Penelope Boothby (11 April 178513 March 1791) was a girl who has become one of the most famous child characters in British art. Her image inspired the paintings by Joshua Reynolds, Henry Fuseli, John Everett Millais, a sculpture by Thomas Banks, photographs of Lewis Carroll, sonnet of Brooke Boothby. 
 According to art historians and historians, in the art of the 19th-20th centuries Penelope Boothby became a classic child of the Romantic era, the keeper of heavenly innocence, a symbol of “what we have lost and what we are afraid to lose.” The image of Penelope was actively exploited by popular culture throughout the 20th century.

Biography 
She was the daughter of Sir Brooke Boothby (1744-1824), linguist, translator and poet, and his wife, Susanna Bristoe (1755-1822). Boothby highly appreciated the ideas of Jean-Jacques Rousseau and was the translator of his works. Penelope's father inherited the title in 1789, was also an amateur botanist, and collaborated in his research with Erasmus Darwin. He was well acquainted with several activists of the Blue Stockings Society. and was known as a connoisseur of fine arts and philanthropist.

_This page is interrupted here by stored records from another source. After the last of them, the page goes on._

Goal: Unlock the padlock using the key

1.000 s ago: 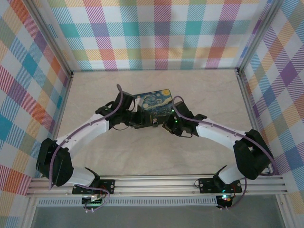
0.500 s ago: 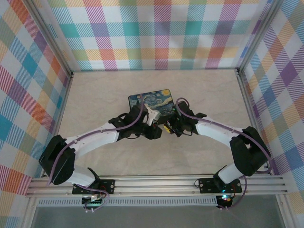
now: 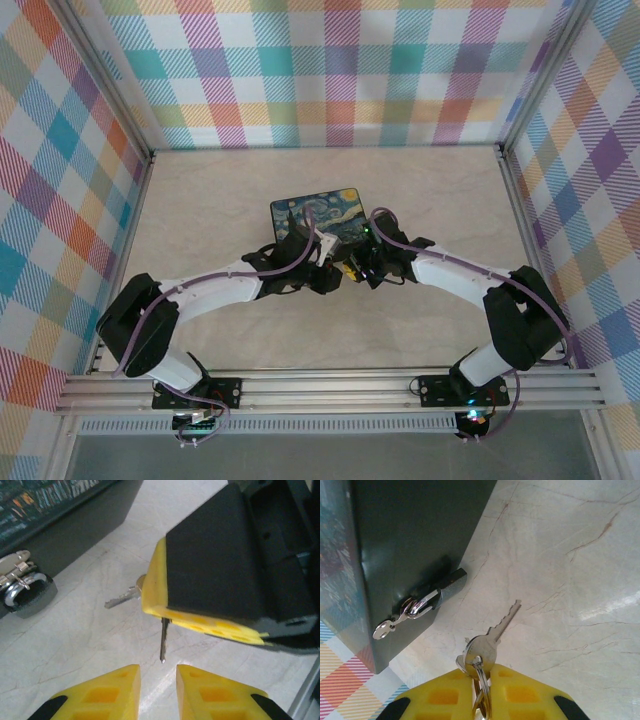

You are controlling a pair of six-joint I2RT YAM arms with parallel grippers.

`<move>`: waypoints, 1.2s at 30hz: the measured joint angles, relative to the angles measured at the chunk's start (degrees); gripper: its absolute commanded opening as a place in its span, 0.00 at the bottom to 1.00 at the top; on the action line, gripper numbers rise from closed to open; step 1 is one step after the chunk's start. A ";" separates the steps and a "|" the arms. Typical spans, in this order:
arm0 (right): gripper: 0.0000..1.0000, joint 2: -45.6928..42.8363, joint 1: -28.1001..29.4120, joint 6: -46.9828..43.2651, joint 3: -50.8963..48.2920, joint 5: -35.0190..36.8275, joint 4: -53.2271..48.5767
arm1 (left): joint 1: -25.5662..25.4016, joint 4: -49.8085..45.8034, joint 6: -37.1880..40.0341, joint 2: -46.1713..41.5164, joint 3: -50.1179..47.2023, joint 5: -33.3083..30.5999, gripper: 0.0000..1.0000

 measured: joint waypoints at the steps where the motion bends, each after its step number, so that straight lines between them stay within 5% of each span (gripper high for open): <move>1: 0.11 0.00 0.00 0.04 0.00 -0.02 0.17 | 0.00 0.35 -0.55 0.20 -0.02 -0.09 0.28; 14: 0.11 -0.68 -0.48 0.17 -3.39 1.33 5.64 | 6.86 3.17 -21.73 -3.89 -3.15 9.14 0.32; 22: 0.11 -1.88 -0.52 0.17 -5.66 3.19 12.48 | 9.79 12.94 -53.18 1.31 -7.41 17.79 0.39; 29: 0.11 -2.84 -0.52 0.17 -6.88 4.24 15.96 | 9.79 18.10 -70.07 1.73 -7.98 18.43 0.42; 36: 0.11 -3.06 -0.52 1.33 -8.59 4.55 19.28 | 9.79 15.72 -76.91 -0.02 -7.41 16.37 0.41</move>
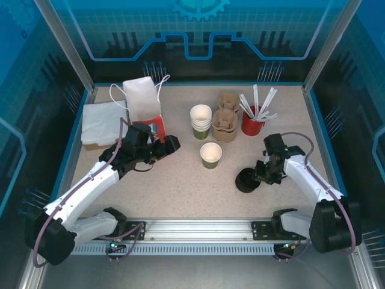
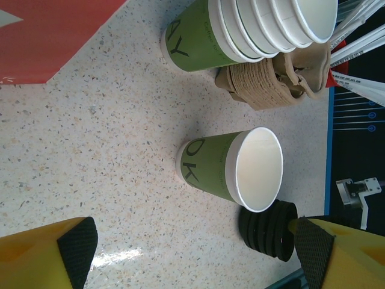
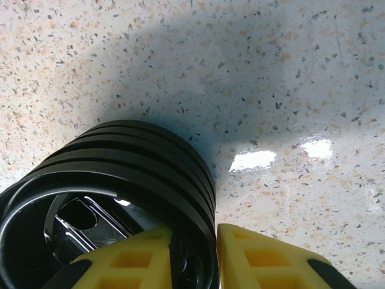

At the age of three (in July 1788), Penelope became a model for the outstanding British artist Joshua Reynolds in his London studio (for the painting “Portrait of Penelope Boothby,” or “Cap”, London National Gallery).

Shortly after completing the portrait, Boothby and his daughter returned to Derbyshire, where his family estate at Ashbourne was located. Penelope probably spent the rest of her short life at Ashbourne Hall. Penelope was a quiet girl who preferred playing with dolls in solitude to any noisy fuss, although she had a cheerful disposition. She loved her father very much and waited at the gates of his return home, and in the evenings sat on his lap. On Sundays in the morning, she accompanied her mother to the old Ashbourne church and knelt beside her during the service. All this and much more can be learned from the book “Sorrows Sacred to the Memory of Penelope”, written by her father. The book includes 24 sonnets. She died in 1791 a month before her sixth birthday, after an illness that lasted about a month. She was unsuccessfully treated by Erasmus Darwin.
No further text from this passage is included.